Therefore, a need exists for a nonelectric detonator for use in open pit mines and quarries where it is desired to achieve bottom hole initiation when used in conjunction with detonating cord. A need also exists for a simple, reliable, inexpensive and efficient device and method for securing a detonator cord in initiating relationship to a nonelectric detonator and for securing the nonelectric detonator to an explosive primer charge for initiation by the nonelectric detonator while protecting the primer charge from interaction or initiation by the detonator cord. In addition, a need exists for a device and method for a surface delay system that can be used in combination with an in-hole delay system for extending indefinitely the number of individually delayed boreholes.

According to the invention, a device is provided for aligning a detonator cord to a nonelectric detonator for an explosive charge which comprises a tubular member for receiving a segment of a continuous length of detonator cord passing therethrough, the tubular member retaining a sensor means therewithin which communicates with a nonelectric detonator, such that said sensor means will become initiated by explosion of the segment of detonator cord passing through the tubular member and transmit an initiating explosive signal to the detonator.

In one embodiment, the device of the subject invention comprises a detonator cord receiving tube open at both ends for receiving the segment of detonator cord therein and having a detonator receiving tube operatively connected thereto adjacent its midportion and communicating with the interior of the detonator cord receiving tube, the detonator receiving tube being dimensioned to receive a nonelectric detonator therein which comprises a sensor which is positioned adjacent the intersection between the detonator cord receiving tube and the detonator receiving tube in explosive alignment with a nonelectric detonator charge. In one embodiment, the nonelectric detonator comprises a tubular member having a sensor operatively positioned at one end thereof, a signal tube for receiving the output of said sensor positioned in the midportion thereof, and an explosive charge positioned at the opposite end of the tube from said initiator. Optionally, a delay element can be positioned between the signal tube and the priming charge.

In another embodiment of the present invention, the alignment device includes a slot located in the detonator cord receiving tube for inserting and locking a detonator cord therein for preventing movement of the detonator cord within and longitudinally of the detonator cord tube. The device may also include a projecting member for securing the alignment device to an explosive primer charge.

According to another embodiment of the present invention, a device is provided for aligning an incoming detonator cord to a nonelectric detonator for initiating one or more outgoing detonator cords, which device comprises a tubular member for receiving a segment of a continuous length of the incoming detonator cord passing therethrough, the tubular member retaining a sensor means therewithin which communicates with an nonelectric detonator, such that the sensor means will become initiated by explosion of the segment of incoming detonator cord passing through the tubular member and transmit an initiating explosive signal to the detonator. An incoming detonator cord alignment device is provided that is securable to the end of the nonelectric delay detonator and allows one or more outgoing detonator cords to be secured in initiating relationship to the explosive charge of a detonator thereby allowing initiation of the outgoing detonator cords. Thus, the time delay of the nonelectric delay detonator can be utilized to provide a surface delay and the outgoing detonator cords that have been initiated by the nonelectric detonator can initiate other sensor means as previously described.

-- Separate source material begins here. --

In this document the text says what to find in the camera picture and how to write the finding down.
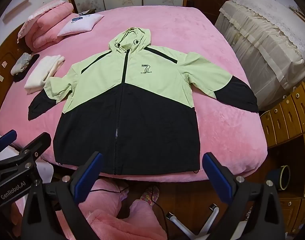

A more complete understanding of the invention may be had by reference to the following Detailed Description when taken in conjunction with the accompanying Drawings wherein:

FIG. 1 is a perspective view of the alignment device of the present invention for securing the detonator cord and nonelectric detonator in initiating relationship relative to each other;

FIG. 2 is a sectional view of the alignment device and nonelectric detonator shown in FIG. 1;

FIG. 3 illustrates an alternate embodiment of the alignment device shown with a detonator cord and nonelectric detonator in initiating position with an explosive primer charge;

FIG. 4 illustrates an embodiment of the alignment device shown with a detonator cord and nonelectric detonator in initiating position with a cartridge type explosive;

FIG. 5 is an end elevational view of an outgoing detonator cord aligning device in accordance with the present invention;

FIG. 6 is a side elevational view of the alignment device of the present invention in conjunction with a nonelectric detonator and detonator cord utilizing the outgoing detonator cord aligning device shown in FIG. 5;

FIG. 7 is a schematic illustration of a detonator device similar to that shown in FIG. 6 utilized to provide a surface delay detonator system in conjunction with an in-hole delay in a typical borehole; and

FIG. 8 is a schematic illustration showing use of surface and in-hole delays in a three row blast utilizing the detonator device of the present invention.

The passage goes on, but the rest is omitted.